### EXERCISE:
Working through the lines below, return each one that holds "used".

[Items from a data source]
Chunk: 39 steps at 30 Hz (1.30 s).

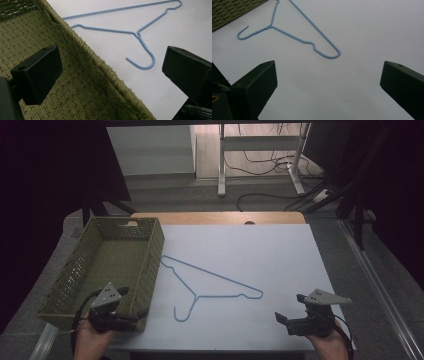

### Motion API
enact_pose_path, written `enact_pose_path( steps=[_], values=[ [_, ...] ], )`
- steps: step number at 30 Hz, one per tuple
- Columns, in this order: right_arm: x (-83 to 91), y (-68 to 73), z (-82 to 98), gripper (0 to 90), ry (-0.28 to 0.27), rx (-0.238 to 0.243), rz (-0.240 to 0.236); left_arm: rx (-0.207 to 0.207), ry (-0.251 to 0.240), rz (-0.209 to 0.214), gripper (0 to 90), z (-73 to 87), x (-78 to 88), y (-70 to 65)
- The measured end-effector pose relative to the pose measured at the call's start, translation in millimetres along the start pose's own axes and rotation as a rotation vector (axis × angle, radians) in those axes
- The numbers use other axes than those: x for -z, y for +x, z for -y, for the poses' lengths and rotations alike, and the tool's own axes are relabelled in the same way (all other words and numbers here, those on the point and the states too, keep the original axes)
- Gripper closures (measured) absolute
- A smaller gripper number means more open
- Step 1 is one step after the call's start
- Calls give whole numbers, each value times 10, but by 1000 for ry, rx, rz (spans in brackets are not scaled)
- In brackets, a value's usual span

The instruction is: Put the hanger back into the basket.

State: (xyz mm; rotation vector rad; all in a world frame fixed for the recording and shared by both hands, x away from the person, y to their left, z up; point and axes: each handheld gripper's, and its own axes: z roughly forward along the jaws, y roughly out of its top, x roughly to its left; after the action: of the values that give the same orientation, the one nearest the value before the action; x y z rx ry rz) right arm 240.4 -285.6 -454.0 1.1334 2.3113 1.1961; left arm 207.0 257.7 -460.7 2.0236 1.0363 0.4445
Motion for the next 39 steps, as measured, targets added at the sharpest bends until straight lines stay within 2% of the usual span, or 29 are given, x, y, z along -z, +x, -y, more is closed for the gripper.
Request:
enact_pose_path(
  steps=[8,17,24,30,34,37,39],
  values=[
    [-26,6,7,0,8,-7,-7,9,-19,19,30,13,-16,10],
    [-85,60,-8,0,50,22,-8,20,-48,37,41,19,-1,15],
    [-76,75,-54,0,37,24,-10,19,-65,34,40,2,22,10],
    [-96,108,-153,0,37,31,-39,9,-83,40,41,-95,85,-49],
    [-95,133,-238,2,35,44,-68,3,-90,71,42,-174,97,-116],
    [-101,149,-290,5,46,75,-72,2,-88,99,43,-241,88,-181],
    [-108,158,-321,6,44,74,-78,8,-73,129,60,-293,75,-220]
  ],
)
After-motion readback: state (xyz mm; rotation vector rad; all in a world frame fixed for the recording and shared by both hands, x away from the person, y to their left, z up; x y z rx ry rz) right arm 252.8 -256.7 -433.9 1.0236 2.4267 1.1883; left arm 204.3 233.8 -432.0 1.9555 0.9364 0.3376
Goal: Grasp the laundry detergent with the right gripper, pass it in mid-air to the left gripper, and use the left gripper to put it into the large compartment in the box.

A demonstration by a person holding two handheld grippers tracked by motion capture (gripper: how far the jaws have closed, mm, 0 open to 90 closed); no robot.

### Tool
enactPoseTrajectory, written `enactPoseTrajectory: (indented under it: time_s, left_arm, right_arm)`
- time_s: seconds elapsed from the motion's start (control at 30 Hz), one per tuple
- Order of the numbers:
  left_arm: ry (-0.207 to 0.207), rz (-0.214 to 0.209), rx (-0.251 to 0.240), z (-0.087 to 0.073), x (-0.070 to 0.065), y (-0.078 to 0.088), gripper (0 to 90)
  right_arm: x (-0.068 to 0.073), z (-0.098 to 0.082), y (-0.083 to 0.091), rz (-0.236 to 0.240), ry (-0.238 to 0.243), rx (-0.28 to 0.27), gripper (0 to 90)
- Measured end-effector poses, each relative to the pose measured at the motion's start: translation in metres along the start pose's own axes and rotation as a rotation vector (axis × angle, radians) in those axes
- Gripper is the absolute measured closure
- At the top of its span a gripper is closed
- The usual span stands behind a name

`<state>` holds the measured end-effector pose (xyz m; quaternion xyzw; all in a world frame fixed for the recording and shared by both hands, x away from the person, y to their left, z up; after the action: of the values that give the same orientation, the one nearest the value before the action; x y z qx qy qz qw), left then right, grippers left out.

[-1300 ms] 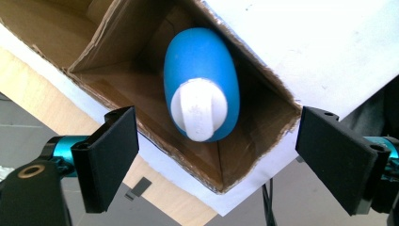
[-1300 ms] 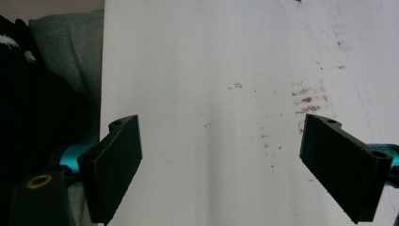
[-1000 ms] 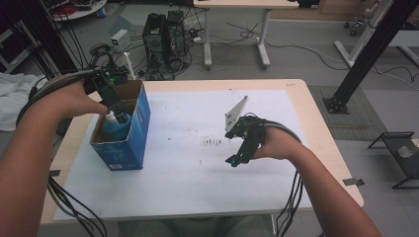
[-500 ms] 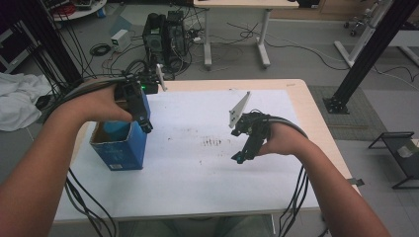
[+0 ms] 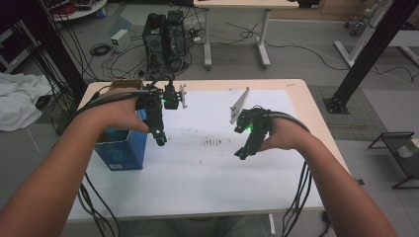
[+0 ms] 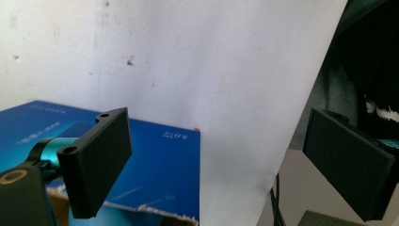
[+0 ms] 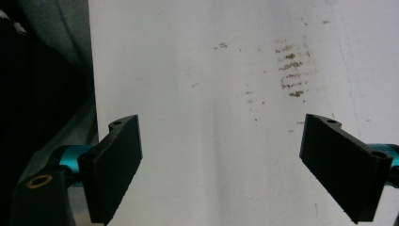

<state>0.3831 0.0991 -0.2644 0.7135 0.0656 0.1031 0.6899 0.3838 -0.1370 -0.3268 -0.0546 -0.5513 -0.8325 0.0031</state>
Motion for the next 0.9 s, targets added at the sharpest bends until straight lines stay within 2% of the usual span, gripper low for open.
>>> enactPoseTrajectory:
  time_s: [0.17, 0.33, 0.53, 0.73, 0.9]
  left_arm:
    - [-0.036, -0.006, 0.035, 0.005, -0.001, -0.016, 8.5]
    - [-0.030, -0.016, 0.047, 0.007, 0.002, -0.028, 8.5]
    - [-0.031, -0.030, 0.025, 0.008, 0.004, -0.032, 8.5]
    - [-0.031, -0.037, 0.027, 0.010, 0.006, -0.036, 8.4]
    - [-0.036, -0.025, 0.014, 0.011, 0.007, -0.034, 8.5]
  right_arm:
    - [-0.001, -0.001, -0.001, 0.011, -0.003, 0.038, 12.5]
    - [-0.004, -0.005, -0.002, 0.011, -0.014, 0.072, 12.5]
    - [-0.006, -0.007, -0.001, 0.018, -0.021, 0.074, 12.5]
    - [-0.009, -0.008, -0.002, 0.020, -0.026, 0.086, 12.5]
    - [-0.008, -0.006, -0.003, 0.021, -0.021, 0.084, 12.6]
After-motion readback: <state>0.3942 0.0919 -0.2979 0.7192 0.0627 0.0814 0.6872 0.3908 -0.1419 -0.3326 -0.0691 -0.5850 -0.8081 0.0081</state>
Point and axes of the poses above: each handheld gripper's, and its own axes: y roughly backward along the jaws, z roughly out of its top, x roughly to its left, the point moved 4 cm from there along -y, roughly forward along the jaws, and after that the axes turned 3 degrees about z, right-handed, at the moved point
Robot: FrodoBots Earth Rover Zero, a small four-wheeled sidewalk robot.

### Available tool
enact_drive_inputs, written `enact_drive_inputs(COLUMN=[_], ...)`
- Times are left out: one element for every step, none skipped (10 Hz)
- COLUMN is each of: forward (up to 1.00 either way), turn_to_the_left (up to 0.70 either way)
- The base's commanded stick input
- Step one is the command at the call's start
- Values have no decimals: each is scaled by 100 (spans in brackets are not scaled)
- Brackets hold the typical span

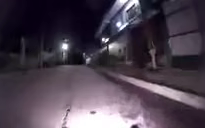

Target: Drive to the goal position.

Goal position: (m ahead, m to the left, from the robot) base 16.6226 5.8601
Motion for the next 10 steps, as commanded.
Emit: enact_drive_inputs(forward=[70, 70, 70, 70, 70, 70, 70, 70, 70, 70], turn_to_the_left=[0, 0, 1, 10, 27, 34, 33, 25, 0, 0])
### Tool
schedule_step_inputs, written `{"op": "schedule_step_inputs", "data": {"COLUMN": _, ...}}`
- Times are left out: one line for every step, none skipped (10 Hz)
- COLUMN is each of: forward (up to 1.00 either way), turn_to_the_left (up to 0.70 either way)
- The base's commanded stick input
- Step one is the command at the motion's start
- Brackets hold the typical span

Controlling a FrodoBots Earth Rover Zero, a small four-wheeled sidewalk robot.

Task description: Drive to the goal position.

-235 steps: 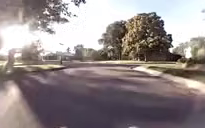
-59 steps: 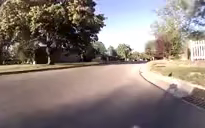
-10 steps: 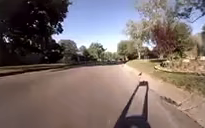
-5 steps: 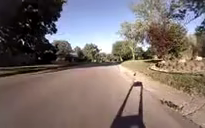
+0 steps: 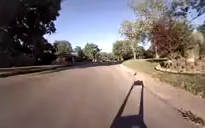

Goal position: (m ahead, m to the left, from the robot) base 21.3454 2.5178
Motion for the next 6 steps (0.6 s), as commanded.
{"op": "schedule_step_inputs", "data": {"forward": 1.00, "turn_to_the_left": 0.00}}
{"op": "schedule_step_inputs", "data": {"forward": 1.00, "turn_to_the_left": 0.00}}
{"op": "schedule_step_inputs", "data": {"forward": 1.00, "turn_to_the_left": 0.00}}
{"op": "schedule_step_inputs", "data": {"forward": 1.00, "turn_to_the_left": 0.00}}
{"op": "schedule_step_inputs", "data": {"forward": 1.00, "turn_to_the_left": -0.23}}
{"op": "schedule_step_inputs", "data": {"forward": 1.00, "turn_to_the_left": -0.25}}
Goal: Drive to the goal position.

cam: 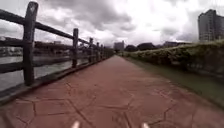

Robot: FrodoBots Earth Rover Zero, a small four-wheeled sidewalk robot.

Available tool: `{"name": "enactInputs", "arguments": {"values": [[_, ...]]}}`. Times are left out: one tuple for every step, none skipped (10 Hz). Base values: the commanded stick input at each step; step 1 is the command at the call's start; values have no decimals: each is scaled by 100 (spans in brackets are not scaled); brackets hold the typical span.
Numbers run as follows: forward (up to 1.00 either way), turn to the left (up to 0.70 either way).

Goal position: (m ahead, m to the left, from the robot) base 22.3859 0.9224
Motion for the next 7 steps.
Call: {"name": "enactInputs", "arguments": {"values": [[70, 0], [70, 0], [70, 0], [70, 0], [70, 0], [70, 0], [70, 0]]}}
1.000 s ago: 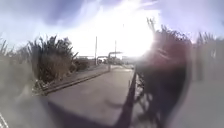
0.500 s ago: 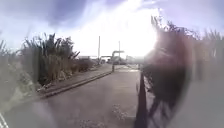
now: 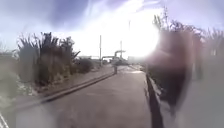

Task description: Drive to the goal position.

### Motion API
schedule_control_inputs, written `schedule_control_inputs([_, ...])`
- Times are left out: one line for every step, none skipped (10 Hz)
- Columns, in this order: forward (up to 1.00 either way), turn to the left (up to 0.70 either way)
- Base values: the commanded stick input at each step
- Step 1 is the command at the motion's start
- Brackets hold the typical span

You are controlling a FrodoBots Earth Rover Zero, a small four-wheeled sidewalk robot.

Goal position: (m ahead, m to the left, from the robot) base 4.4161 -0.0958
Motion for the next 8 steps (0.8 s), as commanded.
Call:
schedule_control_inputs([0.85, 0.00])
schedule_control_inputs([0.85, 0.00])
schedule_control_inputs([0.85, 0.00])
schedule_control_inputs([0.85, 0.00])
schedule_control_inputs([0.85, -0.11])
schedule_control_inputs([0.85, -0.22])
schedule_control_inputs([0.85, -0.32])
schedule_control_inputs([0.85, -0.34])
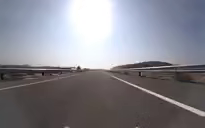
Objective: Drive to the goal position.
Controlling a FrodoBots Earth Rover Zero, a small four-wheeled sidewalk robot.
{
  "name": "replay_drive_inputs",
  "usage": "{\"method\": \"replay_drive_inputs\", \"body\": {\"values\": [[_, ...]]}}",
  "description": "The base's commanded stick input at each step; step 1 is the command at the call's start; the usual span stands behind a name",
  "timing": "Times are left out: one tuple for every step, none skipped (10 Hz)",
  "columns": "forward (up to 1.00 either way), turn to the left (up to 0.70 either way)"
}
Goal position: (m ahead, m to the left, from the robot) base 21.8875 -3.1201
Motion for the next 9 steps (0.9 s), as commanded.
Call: {"method": "replay_drive_inputs", "body": {"values": [[1.0, 0.0], [1.0, 0.0], [1.0, 0.0], [1.0, 0.0], [1.0, 0.0], [1.0, 0.0], [1.0, 0.0], [1.0, 0.0], [1.0, 0.0]]}}
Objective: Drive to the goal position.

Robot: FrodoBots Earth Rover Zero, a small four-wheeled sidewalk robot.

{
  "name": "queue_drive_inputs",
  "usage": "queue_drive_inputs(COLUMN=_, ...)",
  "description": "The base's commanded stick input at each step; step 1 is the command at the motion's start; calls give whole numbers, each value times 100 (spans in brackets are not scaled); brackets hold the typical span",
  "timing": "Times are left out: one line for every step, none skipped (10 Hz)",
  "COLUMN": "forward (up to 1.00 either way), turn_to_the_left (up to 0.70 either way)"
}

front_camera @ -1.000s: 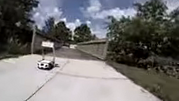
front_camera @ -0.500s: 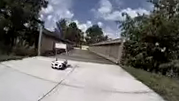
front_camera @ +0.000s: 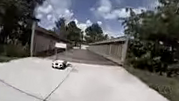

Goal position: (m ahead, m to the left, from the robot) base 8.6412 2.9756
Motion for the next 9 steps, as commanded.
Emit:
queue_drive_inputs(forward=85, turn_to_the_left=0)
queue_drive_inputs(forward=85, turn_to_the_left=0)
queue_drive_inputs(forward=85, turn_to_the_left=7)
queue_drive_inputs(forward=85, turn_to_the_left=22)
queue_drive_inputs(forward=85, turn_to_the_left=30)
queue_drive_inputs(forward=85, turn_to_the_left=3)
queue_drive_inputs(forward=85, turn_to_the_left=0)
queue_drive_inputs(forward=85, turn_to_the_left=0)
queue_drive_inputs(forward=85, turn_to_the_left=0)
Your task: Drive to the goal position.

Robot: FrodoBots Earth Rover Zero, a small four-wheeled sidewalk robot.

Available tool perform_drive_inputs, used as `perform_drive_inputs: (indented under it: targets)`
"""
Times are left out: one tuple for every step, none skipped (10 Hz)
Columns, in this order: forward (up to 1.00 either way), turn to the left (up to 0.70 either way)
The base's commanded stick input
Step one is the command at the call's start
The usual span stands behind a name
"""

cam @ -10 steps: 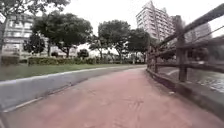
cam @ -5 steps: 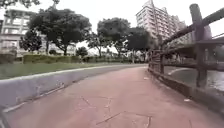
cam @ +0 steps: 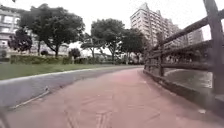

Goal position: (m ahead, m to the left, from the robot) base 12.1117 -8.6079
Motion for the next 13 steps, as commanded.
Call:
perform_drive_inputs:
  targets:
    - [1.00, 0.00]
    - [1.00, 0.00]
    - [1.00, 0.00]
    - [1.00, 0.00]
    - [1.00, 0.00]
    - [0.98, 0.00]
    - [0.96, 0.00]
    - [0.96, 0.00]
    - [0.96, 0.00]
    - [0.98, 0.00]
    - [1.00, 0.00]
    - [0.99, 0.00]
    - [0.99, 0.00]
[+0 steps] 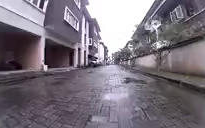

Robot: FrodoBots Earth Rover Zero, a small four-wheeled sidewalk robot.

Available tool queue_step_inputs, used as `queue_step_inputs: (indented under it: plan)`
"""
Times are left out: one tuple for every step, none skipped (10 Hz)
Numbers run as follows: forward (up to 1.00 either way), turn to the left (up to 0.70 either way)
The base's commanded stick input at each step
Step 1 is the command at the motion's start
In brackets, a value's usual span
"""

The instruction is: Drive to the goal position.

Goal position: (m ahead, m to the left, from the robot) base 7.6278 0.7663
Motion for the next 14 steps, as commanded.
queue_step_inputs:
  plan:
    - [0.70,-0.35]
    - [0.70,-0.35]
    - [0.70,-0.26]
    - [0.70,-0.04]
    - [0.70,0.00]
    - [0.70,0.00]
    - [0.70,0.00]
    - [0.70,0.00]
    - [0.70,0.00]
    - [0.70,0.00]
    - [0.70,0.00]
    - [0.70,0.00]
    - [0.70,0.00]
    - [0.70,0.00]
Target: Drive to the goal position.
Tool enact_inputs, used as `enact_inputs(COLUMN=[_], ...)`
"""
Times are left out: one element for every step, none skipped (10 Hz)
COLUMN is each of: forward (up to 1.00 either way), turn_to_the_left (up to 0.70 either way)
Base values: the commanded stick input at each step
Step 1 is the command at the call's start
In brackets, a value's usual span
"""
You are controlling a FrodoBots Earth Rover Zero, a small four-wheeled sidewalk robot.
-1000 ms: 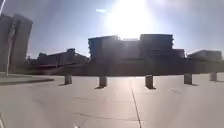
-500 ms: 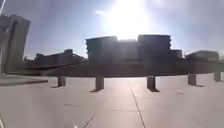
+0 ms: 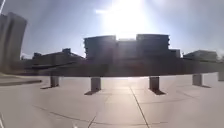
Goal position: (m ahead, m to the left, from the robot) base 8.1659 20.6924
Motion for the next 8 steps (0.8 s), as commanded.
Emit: enact_inputs(forward=[1.0, 1.0, 1.0, 1.0, 1.0, 1.0, 1.0, 1.0], turn_to_the_left=[-0.09, -0.09, -0.09, -0.09, -0.09, -0.09, -0.09, -0.09])
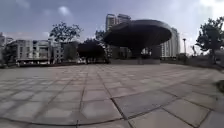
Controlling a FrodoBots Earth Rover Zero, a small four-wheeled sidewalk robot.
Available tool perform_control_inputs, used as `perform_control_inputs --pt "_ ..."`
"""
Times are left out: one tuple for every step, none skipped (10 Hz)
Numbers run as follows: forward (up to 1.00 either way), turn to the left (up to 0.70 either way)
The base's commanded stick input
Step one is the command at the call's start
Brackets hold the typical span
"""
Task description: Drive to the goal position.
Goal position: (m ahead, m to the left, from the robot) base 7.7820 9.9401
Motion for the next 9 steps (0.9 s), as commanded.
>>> perform_control_inputs --pt "0.70 0.00" --pt "0.70 0.00" --pt "0.70 0.00" --pt "0.70 0.00" --pt "0.70 -0.18" --pt "0.70 -0.34" --pt "0.70 -0.35" --pt "0.70 -0.07" --pt "0.70 -0.01"
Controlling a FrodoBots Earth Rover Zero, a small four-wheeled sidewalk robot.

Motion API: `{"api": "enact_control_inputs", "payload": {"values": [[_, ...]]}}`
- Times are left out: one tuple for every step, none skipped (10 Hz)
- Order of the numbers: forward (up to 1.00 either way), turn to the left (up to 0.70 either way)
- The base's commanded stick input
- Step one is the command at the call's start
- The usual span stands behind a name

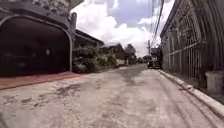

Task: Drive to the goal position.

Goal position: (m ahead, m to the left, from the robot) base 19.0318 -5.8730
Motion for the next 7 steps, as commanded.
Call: {"api": "enact_control_inputs", "payload": {"values": [[0.7,-0.01],[0.7,-0.27],[0.7,-0.27],[0.7,-0.06],[0.7,0.0],[0.7,0.0],[0.7,0.0]]}}
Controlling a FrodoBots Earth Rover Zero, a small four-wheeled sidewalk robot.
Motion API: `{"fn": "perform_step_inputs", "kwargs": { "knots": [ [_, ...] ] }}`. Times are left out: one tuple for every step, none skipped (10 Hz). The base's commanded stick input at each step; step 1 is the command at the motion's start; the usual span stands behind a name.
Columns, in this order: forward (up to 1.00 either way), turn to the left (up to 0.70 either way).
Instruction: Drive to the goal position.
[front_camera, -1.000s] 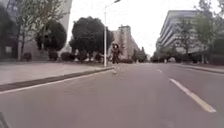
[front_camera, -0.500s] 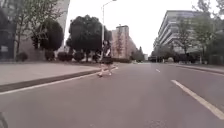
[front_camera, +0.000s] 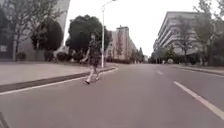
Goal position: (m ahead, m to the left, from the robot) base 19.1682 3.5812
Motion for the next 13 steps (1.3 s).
{"fn": "perform_step_inputs", "kwargs": {
  "knots": [
    [0.70,0.00],
    [0.70,0.00],
    [0.70,0.00],
    [0.70,0.00],
    [0.70,0.00],
    [0.70,0.00],
    [0.70,0.00],
    [0.70,0.00],
    [0.70,0.00],
    [0.70,0.00],
    [0.70,0.00],
    [0.70,0.00],
    [0.70,0.00]
  ]
}}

### RESPONSE TO THIS TASK:
Available tool perform_drive_inputs, used as `perform_drive_inputs: (indented under it: targets)`
Available tool queue_step_inputs, used as `queue_step_inputs: (indented under it: plan)`
Tool enact_inputs, used as `enact_inputs(COLUMN=[_], ...)`
Available tool perform_control_inputs, used as `perform_control_inputs --pt "_ ..."`

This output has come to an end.